To do:
Once the pictures are removed, reproduce what is left of the data below exactly.

Raw data:
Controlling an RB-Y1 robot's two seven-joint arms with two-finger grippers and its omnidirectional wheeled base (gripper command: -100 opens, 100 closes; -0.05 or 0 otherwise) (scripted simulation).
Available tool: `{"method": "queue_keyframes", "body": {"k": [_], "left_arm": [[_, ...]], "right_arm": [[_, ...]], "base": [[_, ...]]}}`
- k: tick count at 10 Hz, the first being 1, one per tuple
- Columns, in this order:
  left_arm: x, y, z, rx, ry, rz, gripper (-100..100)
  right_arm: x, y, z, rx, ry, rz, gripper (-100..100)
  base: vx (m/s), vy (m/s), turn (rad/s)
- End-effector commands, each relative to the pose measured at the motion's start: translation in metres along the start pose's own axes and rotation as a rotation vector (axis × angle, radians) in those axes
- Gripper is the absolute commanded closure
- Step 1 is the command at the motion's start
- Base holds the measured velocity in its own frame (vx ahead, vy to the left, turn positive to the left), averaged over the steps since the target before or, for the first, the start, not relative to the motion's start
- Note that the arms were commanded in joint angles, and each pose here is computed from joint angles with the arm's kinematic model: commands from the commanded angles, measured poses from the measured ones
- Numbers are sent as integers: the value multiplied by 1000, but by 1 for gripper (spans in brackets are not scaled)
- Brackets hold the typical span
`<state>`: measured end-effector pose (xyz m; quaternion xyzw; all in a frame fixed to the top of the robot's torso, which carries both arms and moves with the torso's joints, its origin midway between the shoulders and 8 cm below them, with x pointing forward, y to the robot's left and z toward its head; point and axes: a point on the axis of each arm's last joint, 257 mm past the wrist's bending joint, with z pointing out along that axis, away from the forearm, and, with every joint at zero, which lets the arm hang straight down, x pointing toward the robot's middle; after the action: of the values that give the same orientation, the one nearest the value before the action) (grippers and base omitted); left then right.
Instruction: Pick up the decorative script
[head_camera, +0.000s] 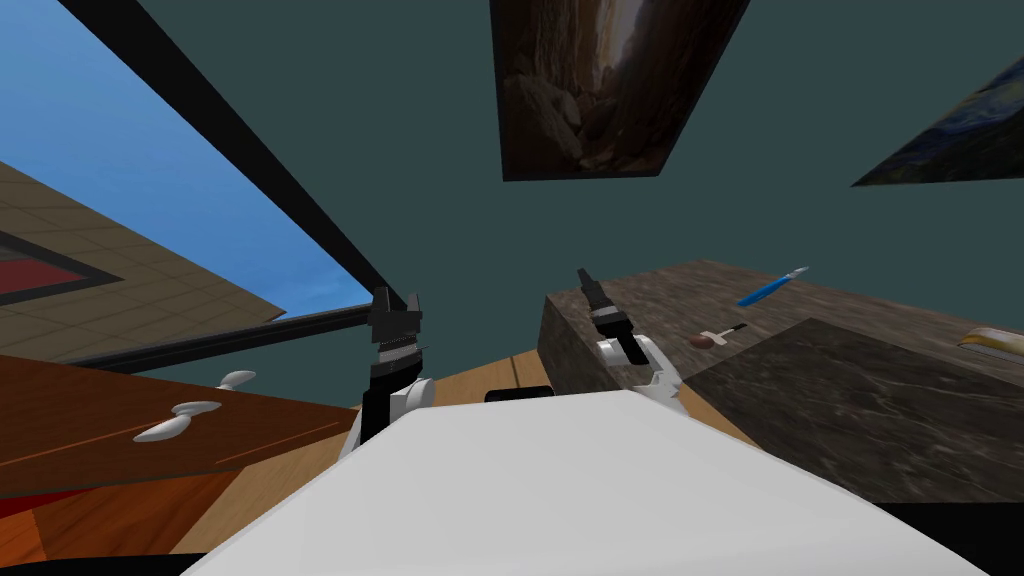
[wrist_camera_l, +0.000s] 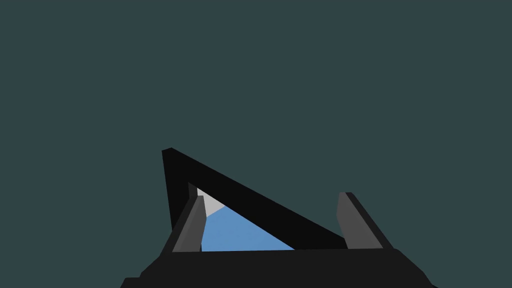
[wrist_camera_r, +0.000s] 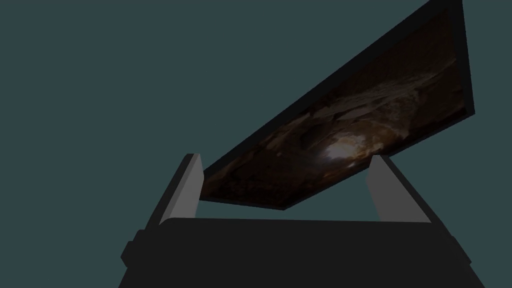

Exercise response:
Controlling an RB-Y1 robot's two seven-joint arms with two-finger grippers and its omnidirectional wheeled base (gripper command: -100 opens, 100 closes; -0.05 or 0 otherwise) (scripted simulation).
Available tool: `{"method": "queue_keyframes", "body": {"k": [_], "left_arm": [[_, ...]], "right_arm": [[_, ...]], "base": [[_, ...]]}}`
- k: tick count at 10 Hz, the first being 1, one per tuple
- Columns, in this order:
  left_arm: x, y, z, rx, ry, rz, gripper (-100..100)
  right_arm: x, y, z, rx, ry, rz, gripper (-100..100)
  base: vx (m/s), vy (m/s), turn (rad/s)
- End-effector commands, each relative to the pose measured at the motion's start: translation in metres along the start pose's own axes and rotation as a rotation vector (axis × angle, radians) in those axes
- Gripper is the absolute commanded closure
- Step 1 is the command at the motion's start
- Base holds the measured velocity in its own frame (vx ahead, vy to the left, turn positive to the left), averaged over the steps since the target before or, for the first, the start, not relative to the motion's start
- Note that the arms were commanded in joint angles, and each pose here is computed from joint angles with the arm's kinematic model: commands from the commanded angles, measured poses from the measured ones
- Numbers are sent as integers: the value multiplied by 1000, but by 1 for gripper (spans in brackets are not scaled)
- Brackets hold the typical span
`<state>`: measured end-effector pose (xyz m; quaternion xyzw; all in a frame fixed to the top of the robot's torso, which carries both arms and moves with the torso's joints, its origin midway between the shoulders and 8 cm below them, with x pointing forward, y to the robot's left and z toward its head; point and axes: a point on the axis of each arm's last joint, 257 mm past the wrist's bending joint, with z pointing out along that axis, away from the forearm, and, with every joint at zero, which lets the arm hang straight down, x pointing toward the robot's middle; after the action: of the values that give the same orientation, the one nearest the value before the action) (grippers and base omitted); left then right.
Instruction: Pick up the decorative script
[head_camera, +0.000s] 
[wrist_camera_l, +0.000s] 
[wrist_camera_r, +0.000s] 

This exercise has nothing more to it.